Finally, we investigated how two different aspects of host extinction affect network structure. One set of analyses examined how increasing the rate of random extinction influences network structure, specifically through the effect of a higher extinction rate. Under a birth-death model of diversification of lineages, a higher rate of random extinction (lineage death) will result in a tree with more structure, i.e. more clustering of lineages at the tips of the tree, and long branches connecting those clusters [6365]. By varying the lineage death rate when generating trees used in our simulations, we thus assessed whether phylogenetic structure influences the structure of host-vector ecological networks. In a second set of analyses, we moved from random extinction of lineages to extinction based on evolved characteristics that also have phylogenetic signal, such as body mass or life history traits.

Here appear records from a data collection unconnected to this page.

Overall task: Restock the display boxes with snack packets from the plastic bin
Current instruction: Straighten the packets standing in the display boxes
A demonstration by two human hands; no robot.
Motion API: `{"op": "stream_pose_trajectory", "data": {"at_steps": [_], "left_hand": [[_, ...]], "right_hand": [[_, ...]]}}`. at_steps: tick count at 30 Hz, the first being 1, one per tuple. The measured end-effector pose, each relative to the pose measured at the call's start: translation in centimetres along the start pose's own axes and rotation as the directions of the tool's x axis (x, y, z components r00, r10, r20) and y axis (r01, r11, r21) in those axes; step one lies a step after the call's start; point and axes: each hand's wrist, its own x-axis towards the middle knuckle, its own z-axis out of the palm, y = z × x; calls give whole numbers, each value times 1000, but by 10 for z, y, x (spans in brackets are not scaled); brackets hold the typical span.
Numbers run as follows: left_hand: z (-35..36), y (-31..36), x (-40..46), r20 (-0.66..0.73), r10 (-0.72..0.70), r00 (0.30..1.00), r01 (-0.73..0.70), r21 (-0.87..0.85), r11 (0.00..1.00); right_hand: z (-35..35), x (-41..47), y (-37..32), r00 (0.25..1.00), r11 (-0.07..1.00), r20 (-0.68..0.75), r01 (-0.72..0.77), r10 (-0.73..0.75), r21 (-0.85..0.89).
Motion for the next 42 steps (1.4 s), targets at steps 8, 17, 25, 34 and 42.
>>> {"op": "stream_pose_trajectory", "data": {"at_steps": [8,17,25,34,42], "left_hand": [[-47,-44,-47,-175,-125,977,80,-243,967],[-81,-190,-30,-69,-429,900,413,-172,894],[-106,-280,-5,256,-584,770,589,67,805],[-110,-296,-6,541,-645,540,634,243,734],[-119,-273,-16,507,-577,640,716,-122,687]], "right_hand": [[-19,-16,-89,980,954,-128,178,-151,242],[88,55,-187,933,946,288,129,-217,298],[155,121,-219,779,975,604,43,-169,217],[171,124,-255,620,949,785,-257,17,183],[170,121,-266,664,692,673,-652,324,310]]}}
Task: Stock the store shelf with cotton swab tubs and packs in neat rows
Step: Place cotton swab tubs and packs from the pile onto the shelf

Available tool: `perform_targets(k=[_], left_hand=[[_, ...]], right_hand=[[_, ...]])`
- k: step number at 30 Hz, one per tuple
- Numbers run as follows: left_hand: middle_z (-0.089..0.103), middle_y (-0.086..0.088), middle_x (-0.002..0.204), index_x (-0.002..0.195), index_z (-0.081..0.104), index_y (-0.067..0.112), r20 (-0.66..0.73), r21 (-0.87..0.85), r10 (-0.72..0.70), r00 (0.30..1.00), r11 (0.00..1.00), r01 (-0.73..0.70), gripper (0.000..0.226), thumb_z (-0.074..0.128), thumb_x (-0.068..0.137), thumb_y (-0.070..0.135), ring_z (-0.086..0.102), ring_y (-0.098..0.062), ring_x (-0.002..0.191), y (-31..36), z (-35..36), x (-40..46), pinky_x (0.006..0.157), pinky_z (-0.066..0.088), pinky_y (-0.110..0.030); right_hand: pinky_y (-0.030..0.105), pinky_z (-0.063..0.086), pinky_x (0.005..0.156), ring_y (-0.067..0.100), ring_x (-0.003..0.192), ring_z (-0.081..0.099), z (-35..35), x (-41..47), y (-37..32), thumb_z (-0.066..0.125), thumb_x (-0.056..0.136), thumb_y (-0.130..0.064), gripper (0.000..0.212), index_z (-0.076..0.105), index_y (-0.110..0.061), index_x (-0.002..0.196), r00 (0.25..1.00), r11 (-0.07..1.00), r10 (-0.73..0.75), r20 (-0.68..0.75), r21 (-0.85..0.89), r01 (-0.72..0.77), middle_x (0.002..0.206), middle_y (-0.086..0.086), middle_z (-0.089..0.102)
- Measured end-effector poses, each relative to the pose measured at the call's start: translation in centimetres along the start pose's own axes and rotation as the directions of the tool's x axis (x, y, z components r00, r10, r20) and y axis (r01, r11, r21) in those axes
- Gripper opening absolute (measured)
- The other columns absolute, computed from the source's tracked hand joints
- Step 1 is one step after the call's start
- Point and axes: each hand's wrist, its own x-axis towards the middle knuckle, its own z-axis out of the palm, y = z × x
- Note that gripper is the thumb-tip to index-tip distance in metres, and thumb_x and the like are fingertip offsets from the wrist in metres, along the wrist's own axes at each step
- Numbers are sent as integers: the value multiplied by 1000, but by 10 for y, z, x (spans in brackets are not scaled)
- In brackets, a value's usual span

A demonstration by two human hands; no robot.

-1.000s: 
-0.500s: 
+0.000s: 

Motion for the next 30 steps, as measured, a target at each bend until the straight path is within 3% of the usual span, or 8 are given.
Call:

In this case, we removed a proportion of species from a community, with removal based on a quantitative threat trait that we simulated under a Brownian motion evolutionary model on the host phylogeny. We predicted that when the threat trait shows strong phylogenetic signal (resulting in phylogenetically clustered extinctions), measures of modularity would increase after extinction due to loss of phylogenetically clustered host subgroups. (Nee 2001; Nee 2006; Nunn 2011). By varying the lineage death rate when generating trees used in our simulations, we thus assessed whether phylogenetic structure influences the structure of host-vector ecological networks.

To test whether our findings involving modularity have actual disease consequences, we simulated disease transmission on networks that vary in the degree of modularity, predicting a negative association between modularity and speed of disease transmission on the network.

The host-vector community phylogenetic model.

Fig 1 summarizes the main steps in our modeling approach. The host-vector community was represented as a bipartite network. In brief, we simulated traits on phylogenies for hosts and vectors, standardized those traits, obtained distances between the traits, and then used those distances as host-vector edges in a bipartite network. These are weighted edges, not 0’s and 1’s (presence and absence) and based on a mechanistic model of vector preferences for different hosts, under the assumption that these preferences show phylogenetic signal based on shared derived characters in both the hosts and the vectors.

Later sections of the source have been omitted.